> Exercise requirements
Nothing in the records should be left out; transcribe them exactly.

=== Section Start ===

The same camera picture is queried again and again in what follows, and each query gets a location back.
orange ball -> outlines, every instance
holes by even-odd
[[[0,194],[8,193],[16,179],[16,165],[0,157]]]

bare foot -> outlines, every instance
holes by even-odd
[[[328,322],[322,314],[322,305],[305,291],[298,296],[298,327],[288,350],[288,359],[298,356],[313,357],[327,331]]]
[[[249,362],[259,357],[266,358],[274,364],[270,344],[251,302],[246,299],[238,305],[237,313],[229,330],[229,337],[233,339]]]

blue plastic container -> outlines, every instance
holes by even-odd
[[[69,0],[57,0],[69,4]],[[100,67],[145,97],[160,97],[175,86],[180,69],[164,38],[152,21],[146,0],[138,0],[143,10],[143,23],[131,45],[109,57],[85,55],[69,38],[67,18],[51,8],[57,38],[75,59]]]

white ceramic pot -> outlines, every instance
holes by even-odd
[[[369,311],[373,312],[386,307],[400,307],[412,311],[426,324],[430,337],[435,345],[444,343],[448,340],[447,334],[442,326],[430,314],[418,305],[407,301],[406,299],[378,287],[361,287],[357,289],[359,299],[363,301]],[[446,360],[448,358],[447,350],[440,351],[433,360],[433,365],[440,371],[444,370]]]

=== Section End ===

> Result for this exercise
The same camera picture is queried again and again in what follows, and each query gets a location back.
orange ball -> outlines, every instance
holes by even-odd
[[[0,194],[8,193],[16,179],[16,165],[0,157]]]

bare foot -> outlines, every instance
holes by even-odd
[[[328,322],[322,314],[322,305],[305,291],[298,296],[298,327],[288,350],[288,359],[298,356],[313,357],[327,331]]]
[[[249,362],[259,357],[266,358],[274,364],[270,344],[251,302],[246,299],[238,305],[237,313],[229,330],[229,337],[233,339]]]

blue plastic container -> outlines, every instance
holes by even-odd
[[[69,0],[57,0],[69,4]],[[100,67],[145,97],[160,97],[175,86],[180,69],[164,38],[152,21],[146,0],[138,0],[143,10],[143,23],[131,45],[109,57],[85,55],[69,38],[67,18],[51,8],[57,38],[75,59]]]

white ceramic pot -> outlines, every instance
holes by even-odd
[[[369,311],[373,312],[386,307],[400,307],[412,311],[426,324],[430,337],[435,345],[444,343],[448,340],[447,334],[442,326],[430,314],[418,305],[407,301],[406,299],[378,287],[361,287],[357,289],[359,299],[363,301]],[[446,360],[448,358],[447,350],[440,351],[433,360],[433,365],[440,371],[444,370]]]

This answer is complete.